Starting with the line that has "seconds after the" in the records below and stopping after the line that has "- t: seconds", output every line exactly and nothing else; skip pictures.

* **Record extracts**:
........
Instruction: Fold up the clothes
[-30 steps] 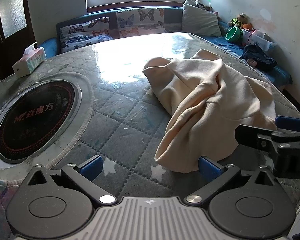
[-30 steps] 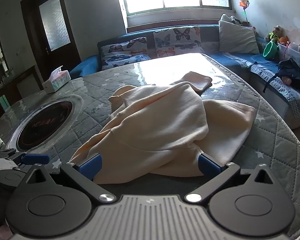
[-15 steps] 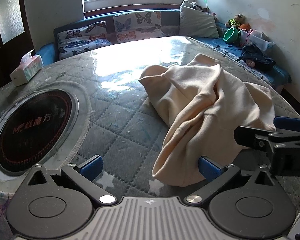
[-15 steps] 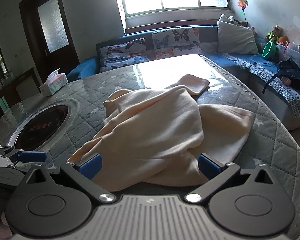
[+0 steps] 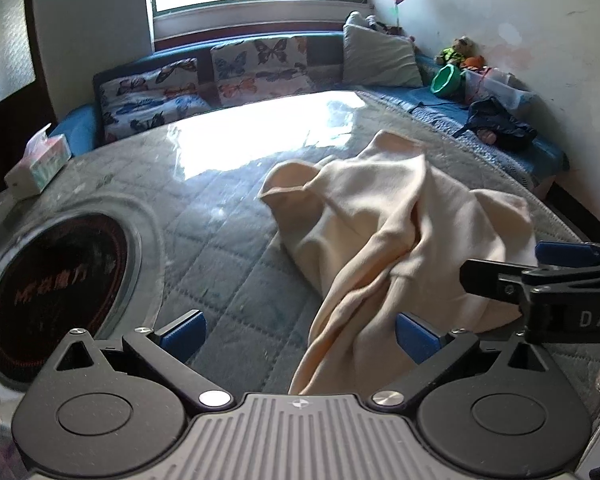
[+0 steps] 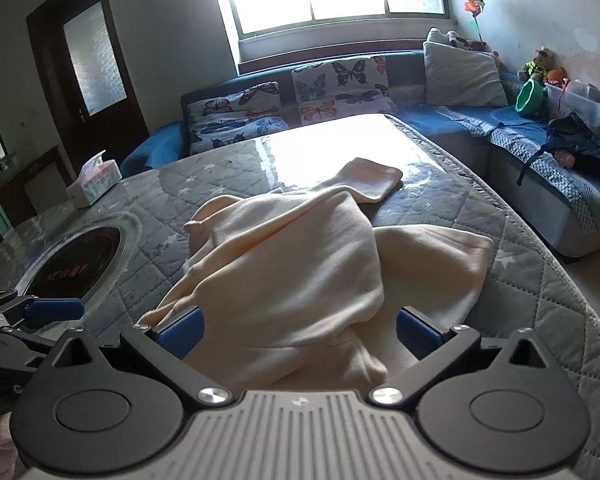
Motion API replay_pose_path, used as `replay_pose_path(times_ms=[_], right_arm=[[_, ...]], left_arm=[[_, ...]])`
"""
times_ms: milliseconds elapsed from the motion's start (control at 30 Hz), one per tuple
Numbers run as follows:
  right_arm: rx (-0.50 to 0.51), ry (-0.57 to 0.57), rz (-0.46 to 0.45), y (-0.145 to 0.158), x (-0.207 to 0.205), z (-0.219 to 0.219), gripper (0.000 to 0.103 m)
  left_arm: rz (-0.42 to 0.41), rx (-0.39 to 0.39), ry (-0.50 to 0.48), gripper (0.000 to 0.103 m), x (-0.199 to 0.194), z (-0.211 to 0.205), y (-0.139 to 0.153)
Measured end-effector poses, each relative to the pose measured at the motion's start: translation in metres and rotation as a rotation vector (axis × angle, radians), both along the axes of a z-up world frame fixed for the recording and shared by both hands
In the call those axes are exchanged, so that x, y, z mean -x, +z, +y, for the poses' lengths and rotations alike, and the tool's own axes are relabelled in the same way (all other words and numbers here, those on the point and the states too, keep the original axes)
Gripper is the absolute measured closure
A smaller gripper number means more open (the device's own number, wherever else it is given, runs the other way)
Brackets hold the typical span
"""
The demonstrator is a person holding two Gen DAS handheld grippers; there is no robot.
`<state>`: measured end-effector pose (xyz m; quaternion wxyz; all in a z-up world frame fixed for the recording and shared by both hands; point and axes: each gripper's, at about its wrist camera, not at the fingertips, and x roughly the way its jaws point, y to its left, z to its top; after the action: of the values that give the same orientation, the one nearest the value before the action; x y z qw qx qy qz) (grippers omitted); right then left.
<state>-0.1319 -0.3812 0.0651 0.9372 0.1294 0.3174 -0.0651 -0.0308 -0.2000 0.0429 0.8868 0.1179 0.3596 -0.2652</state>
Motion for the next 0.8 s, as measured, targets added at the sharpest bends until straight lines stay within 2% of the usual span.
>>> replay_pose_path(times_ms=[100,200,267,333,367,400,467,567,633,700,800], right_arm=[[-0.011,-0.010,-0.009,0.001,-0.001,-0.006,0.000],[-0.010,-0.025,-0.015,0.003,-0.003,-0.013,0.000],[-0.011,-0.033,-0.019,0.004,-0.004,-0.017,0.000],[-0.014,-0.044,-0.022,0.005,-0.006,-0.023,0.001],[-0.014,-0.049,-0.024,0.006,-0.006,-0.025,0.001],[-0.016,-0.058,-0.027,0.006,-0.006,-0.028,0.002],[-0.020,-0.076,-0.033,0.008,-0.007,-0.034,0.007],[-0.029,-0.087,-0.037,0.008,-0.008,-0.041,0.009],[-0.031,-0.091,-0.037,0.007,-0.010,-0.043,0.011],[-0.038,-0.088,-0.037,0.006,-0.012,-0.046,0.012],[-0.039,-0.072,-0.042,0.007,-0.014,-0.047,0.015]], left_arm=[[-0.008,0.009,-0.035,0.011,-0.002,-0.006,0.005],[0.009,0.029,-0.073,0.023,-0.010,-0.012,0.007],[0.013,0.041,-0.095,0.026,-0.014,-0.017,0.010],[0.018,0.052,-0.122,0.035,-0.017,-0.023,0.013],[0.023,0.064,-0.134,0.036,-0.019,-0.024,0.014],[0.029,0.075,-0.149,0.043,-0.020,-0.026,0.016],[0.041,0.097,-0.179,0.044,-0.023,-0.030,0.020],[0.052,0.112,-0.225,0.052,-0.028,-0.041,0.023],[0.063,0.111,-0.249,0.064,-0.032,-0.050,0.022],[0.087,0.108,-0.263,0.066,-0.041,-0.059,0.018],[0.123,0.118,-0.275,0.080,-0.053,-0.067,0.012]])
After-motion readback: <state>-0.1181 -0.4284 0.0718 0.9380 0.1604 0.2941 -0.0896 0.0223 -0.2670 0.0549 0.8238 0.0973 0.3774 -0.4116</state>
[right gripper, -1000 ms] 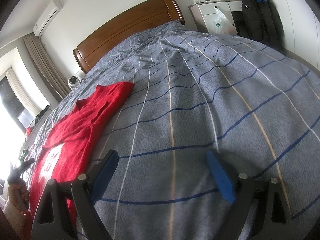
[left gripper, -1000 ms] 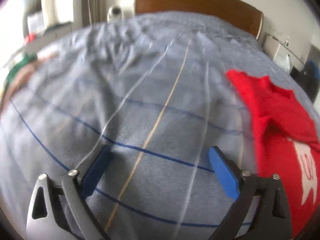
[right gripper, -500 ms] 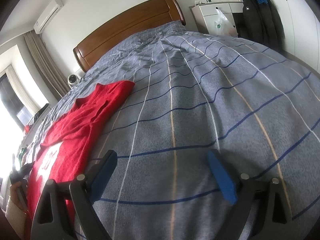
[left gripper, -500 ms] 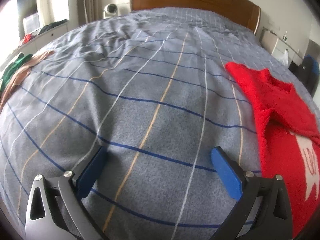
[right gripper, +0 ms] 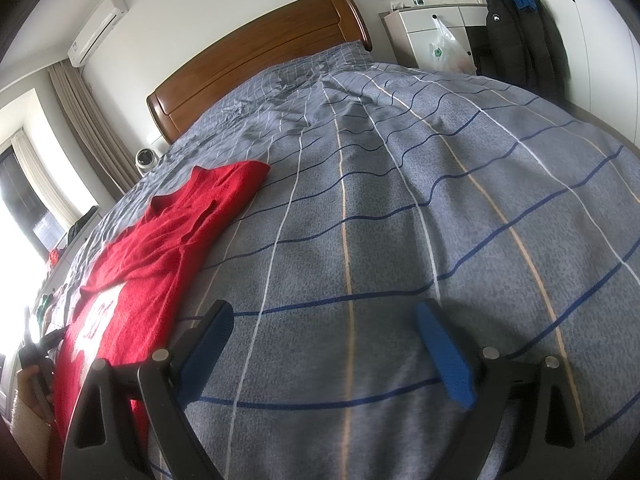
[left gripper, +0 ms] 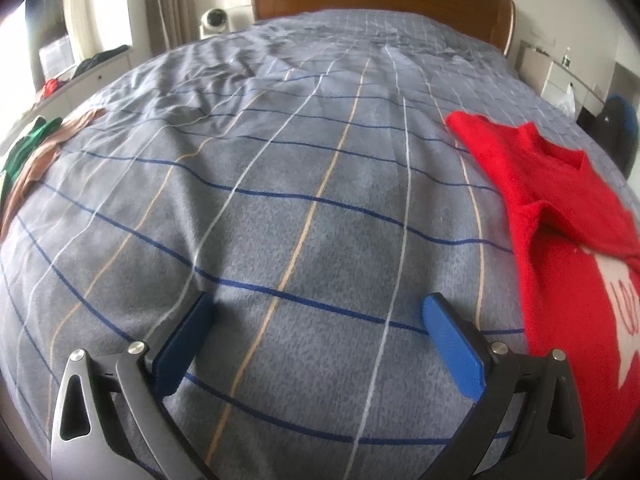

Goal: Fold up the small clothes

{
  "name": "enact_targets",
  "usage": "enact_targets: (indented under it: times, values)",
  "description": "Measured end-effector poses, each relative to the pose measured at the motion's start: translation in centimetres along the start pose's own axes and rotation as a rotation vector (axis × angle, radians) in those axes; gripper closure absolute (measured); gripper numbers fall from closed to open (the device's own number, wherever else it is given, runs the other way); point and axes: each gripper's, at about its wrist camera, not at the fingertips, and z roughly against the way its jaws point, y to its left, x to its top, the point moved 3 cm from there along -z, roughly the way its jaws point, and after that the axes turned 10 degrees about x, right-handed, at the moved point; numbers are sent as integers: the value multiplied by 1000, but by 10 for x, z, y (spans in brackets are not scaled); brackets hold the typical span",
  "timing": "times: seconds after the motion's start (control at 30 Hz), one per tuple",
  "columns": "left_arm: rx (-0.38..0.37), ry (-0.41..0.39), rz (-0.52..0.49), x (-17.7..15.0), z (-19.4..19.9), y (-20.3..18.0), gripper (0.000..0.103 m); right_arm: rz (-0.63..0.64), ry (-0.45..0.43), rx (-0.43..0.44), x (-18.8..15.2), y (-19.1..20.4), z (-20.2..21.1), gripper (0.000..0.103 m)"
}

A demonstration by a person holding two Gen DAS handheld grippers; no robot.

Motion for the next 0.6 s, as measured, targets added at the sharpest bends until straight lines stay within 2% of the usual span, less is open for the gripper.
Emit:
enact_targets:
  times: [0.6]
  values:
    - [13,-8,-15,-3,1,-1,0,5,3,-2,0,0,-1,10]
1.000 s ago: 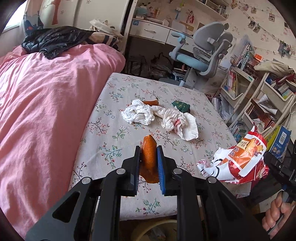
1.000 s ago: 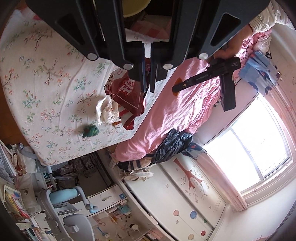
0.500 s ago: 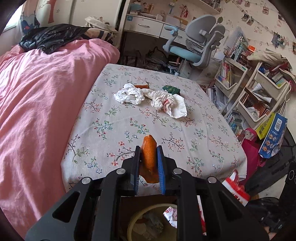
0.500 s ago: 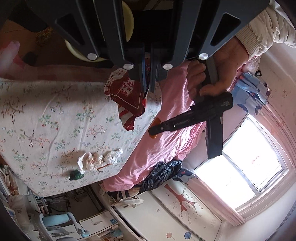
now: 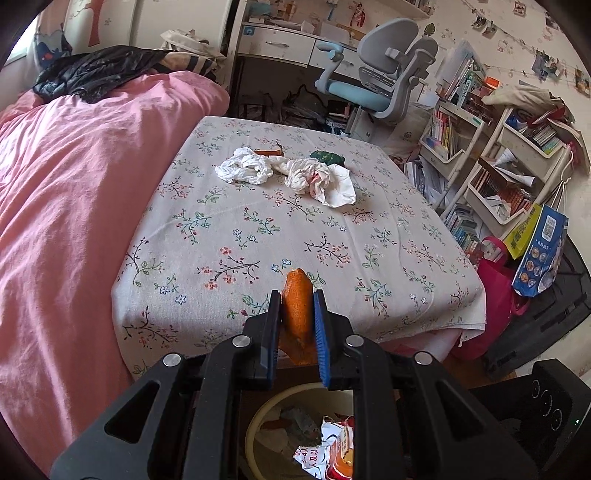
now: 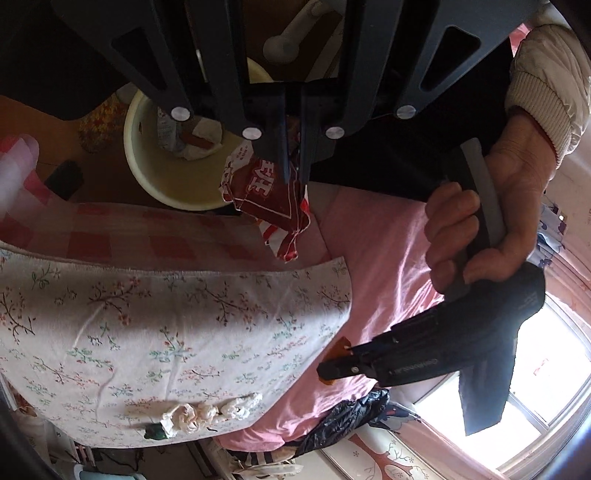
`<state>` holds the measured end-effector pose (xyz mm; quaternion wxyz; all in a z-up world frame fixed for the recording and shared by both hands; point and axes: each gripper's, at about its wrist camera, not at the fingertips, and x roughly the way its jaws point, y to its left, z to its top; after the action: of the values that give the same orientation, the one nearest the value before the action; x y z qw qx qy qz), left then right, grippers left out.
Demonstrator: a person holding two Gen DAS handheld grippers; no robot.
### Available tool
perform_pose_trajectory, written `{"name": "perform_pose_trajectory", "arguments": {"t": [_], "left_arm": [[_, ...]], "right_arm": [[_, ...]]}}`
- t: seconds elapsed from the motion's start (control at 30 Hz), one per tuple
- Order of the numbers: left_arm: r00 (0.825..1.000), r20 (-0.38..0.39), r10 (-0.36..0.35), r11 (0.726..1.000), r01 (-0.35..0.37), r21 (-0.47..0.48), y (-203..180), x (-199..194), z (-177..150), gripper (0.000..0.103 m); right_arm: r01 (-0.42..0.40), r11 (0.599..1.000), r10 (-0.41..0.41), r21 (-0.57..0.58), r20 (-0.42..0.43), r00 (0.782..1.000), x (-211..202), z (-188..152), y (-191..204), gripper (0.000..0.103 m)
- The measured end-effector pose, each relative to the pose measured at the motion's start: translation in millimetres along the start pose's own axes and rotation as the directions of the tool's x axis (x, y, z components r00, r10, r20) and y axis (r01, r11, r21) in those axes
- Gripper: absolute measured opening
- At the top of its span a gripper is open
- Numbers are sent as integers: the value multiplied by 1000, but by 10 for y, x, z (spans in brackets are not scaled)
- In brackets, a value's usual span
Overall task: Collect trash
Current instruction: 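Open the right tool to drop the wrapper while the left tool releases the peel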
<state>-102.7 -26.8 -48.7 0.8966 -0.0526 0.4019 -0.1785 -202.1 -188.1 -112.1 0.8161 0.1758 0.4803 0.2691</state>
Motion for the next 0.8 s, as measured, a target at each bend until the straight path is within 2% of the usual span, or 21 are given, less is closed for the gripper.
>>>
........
* **Answer box**:
  "timing": "times: seconds after the motion's start (control at 30 Hz), one per tuple",
  "columns": "left_arm: rx (-0.38..0.37), ry (-0.41..0.39), rz (-0.52..0.49), x (-17.7..15.0), z (-19.4..19.9), y (-20.3..18.0), gripper (0.000..0.103 m); right_arm: rz (-0.63..0.64), ry (-0.45..0.43), rx (-0.43..0.44), x (-18.8..15.2), y (-19.1..20.4), z (-20.2..21.1), gripper (0.000..0.103 m)"
}

A demonstration by a person holding two Gen DAS handheld grippers; no robot.

Motion for the next 0.6 s, as measured, targets added at the sharpest bends until straight lines stay within 2% of the usual span, less is open for the gripper.
Emit:
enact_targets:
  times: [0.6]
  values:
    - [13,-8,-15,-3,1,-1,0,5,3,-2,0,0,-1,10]
1.000 s ago: 
1.000 s ago: 
0.500 s ago: 
0.500 s ago: 
now: 
now: 
`<state>` holds the measured end-effector pose (xyz mm; quaternion wxyz; all in a z-up world frame fixed for the recording and shared by both hands; point and axes: each gripper's, at about its wrist camera, not at the fingertips, and x roughly the way its jaws point, y to its left, z to its top; after the action: of the values that give the same orientation, the one nearest the value before the action; x y z qw qx qy qz), left then right, grippers left out.
Demonstrator: a person holding two Gen DAS handheld grippers; no robot.
### Available tool
perform_pose_trajectory, written `{"name": "perform_pose_trajectory", "arguments": {"t": [_], "left_arm": [[_, ...]], "right_arm": [[_, ...]]}}`
- t: seconds elapsed from the motion's start (control at 30 Hz), one per tuple

Work on this exercise is complete, and nothing remains.